Not to provoke a labour backlash, many of them have invented ways of managing public sector pay misery, mostly by simply kicking the can down the road, which is what el-Rufai has refused to do.
Yet, to talk about public service pay misery, is to put the cart before the horse. The real virus that first infected the place from the federal, and later on to the state levels, was the indiscriminate and vindictive purge during the military era. The service has since been a shadow of itself – bloated, corrupt and largely bereft of capacity.
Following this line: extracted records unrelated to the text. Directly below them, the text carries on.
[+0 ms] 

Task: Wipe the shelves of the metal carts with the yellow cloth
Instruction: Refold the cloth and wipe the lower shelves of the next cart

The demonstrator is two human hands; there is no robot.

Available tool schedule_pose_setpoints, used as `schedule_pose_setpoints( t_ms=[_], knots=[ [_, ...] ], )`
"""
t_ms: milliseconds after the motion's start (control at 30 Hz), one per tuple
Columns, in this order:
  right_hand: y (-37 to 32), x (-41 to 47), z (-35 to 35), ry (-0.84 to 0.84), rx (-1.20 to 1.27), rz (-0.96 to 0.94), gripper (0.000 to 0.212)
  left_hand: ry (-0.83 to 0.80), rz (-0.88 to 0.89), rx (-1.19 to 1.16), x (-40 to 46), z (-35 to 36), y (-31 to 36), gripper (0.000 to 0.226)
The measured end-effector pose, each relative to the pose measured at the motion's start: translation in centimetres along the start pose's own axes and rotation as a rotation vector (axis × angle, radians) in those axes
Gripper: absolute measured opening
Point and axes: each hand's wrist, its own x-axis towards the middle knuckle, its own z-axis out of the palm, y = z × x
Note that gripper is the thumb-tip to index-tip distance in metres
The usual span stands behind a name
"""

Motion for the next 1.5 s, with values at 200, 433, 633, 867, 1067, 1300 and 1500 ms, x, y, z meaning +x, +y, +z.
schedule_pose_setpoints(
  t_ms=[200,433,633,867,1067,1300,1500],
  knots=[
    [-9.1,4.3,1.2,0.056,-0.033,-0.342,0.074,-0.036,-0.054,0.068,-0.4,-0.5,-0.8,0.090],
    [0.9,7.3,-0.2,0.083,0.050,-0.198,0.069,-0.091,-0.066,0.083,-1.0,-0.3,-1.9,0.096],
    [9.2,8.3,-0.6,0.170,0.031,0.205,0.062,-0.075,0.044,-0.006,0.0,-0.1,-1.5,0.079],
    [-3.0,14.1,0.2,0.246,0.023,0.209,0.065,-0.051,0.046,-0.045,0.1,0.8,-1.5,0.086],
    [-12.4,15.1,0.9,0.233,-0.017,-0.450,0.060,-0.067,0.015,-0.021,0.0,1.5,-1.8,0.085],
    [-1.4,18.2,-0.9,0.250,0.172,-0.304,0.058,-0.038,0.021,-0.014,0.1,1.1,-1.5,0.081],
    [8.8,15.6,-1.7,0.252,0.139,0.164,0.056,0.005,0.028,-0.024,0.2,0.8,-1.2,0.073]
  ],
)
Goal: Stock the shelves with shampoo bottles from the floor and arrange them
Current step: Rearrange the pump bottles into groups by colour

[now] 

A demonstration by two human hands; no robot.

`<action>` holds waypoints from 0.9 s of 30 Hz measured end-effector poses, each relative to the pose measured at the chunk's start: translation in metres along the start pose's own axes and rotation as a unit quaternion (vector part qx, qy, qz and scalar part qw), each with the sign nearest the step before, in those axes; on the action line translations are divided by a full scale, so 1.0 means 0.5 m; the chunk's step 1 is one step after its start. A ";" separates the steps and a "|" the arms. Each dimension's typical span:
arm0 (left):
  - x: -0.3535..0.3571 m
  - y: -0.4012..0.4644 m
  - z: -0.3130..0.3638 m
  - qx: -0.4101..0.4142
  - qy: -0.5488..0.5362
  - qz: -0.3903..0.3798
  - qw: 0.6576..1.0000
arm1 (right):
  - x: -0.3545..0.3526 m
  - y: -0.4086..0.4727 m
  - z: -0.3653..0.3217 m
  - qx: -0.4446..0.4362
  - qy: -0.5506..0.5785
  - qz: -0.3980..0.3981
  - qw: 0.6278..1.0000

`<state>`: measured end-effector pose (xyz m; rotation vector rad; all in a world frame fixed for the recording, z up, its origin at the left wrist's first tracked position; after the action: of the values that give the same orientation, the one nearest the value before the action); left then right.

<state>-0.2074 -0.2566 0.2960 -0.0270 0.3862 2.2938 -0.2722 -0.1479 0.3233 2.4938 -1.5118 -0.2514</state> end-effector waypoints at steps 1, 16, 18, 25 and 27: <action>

Politicians have not made things any better. They have made the public service a dumping ground for incompetents; it’s the first place they think of when they want to settle political IOUs, and the last when they need quality support or advice. Today, the monster they created is coming back to haunt them and the beast already used to years of freeloading, won’t go away quietly.
There’s no easy way out. El-Rufai must suspend his bluster and seize the opportunity provided by the federal government’s intervention to engage labour in a clear and transparent manner. He must also stand firm and resist the temptation for a quick fix.
Labour should avoid the temptation to extract commitments that may please its members now, but which may, in fact, be empty promises in the long run. How this matter is settled would determine how quickly other states begin to tackle similar problems – or whether, once again, they’ll kick the can down the road.